Count up the lines of the data below that contain the string "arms", then give only the total.

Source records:

────

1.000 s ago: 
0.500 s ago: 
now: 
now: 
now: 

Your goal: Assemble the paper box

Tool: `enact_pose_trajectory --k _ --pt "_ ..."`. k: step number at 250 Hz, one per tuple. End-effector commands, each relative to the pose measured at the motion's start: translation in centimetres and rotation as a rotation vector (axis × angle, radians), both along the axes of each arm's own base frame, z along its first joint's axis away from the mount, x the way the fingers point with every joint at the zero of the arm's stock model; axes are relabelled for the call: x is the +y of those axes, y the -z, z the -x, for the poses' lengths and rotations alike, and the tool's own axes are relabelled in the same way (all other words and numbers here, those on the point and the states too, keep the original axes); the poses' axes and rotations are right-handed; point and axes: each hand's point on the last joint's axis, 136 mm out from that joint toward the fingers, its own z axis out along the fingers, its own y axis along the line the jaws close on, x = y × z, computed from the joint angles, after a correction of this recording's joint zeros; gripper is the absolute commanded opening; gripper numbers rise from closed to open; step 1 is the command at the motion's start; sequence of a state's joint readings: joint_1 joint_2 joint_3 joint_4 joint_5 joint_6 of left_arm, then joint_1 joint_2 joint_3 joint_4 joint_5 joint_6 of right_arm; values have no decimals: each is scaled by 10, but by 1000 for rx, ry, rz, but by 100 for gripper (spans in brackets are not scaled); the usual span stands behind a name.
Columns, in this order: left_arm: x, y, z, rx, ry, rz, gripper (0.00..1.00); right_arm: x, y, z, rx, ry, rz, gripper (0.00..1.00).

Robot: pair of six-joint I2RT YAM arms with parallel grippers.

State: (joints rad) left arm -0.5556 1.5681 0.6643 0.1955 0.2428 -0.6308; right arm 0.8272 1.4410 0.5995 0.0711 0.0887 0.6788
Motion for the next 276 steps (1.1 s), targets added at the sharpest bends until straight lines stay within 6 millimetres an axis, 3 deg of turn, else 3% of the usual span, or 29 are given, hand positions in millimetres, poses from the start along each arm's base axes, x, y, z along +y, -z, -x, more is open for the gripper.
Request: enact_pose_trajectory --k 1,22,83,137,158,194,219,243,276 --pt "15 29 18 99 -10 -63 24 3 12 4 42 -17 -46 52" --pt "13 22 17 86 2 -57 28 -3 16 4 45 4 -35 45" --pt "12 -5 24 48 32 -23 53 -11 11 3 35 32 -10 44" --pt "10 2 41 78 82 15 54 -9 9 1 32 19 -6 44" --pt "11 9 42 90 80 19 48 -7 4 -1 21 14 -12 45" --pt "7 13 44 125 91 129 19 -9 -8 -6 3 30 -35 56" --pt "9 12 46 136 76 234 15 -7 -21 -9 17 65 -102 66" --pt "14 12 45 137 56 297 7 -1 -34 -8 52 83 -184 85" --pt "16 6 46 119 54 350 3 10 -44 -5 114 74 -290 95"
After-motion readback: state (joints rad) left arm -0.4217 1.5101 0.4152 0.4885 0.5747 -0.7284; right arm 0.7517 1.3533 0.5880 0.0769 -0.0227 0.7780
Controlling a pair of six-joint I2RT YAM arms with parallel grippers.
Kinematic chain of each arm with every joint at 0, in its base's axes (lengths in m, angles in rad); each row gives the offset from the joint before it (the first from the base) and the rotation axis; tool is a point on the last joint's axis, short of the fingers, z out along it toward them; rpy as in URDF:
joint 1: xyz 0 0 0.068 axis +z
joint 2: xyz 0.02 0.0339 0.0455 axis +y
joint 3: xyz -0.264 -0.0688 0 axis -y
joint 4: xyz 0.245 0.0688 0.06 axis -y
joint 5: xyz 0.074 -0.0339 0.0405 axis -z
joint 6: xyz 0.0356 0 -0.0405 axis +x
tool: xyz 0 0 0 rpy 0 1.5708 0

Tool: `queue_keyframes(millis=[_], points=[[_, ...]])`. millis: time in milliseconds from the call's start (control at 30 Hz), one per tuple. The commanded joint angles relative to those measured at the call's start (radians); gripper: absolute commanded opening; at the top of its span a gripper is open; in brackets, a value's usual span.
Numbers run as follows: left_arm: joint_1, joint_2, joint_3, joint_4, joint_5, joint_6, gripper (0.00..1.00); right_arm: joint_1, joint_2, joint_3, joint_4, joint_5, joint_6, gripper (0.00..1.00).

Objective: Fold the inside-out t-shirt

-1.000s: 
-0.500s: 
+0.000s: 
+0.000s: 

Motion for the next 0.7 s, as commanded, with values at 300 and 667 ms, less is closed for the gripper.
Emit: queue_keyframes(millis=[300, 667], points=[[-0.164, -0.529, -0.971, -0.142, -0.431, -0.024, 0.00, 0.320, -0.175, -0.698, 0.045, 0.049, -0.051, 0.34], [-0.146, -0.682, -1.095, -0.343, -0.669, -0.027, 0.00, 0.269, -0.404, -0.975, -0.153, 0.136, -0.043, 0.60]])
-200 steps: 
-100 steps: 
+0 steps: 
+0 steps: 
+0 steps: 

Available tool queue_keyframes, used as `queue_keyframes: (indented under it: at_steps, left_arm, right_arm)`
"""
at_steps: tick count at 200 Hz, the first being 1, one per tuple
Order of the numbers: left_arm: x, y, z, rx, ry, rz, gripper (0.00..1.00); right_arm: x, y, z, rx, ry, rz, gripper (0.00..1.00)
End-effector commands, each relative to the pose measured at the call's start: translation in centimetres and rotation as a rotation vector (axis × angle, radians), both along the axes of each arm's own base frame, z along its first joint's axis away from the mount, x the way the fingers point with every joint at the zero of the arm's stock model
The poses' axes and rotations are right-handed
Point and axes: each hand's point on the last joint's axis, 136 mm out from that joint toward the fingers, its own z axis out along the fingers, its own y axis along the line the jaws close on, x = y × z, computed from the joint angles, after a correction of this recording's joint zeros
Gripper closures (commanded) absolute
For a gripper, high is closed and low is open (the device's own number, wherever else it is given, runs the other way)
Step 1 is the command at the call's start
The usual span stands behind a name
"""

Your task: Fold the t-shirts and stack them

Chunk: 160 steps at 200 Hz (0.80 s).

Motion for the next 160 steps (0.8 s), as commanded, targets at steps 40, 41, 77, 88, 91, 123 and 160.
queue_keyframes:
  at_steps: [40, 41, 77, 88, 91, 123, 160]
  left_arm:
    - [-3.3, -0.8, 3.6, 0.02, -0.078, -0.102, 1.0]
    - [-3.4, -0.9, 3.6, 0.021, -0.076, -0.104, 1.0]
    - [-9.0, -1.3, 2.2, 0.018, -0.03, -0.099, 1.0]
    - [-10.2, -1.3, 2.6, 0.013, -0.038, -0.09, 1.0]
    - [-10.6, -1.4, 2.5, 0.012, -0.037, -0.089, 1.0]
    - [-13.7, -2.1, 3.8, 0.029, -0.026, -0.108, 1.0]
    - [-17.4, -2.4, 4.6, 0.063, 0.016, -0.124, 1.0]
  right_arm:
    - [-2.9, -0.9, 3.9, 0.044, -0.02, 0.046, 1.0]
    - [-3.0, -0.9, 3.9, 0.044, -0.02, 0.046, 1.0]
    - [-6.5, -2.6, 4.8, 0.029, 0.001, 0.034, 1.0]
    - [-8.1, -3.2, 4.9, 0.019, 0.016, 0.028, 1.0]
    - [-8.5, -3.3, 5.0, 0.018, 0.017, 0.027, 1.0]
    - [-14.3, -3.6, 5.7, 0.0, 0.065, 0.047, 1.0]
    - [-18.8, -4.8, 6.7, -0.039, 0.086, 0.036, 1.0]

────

[RESULT OF THE EXERCISE]:
2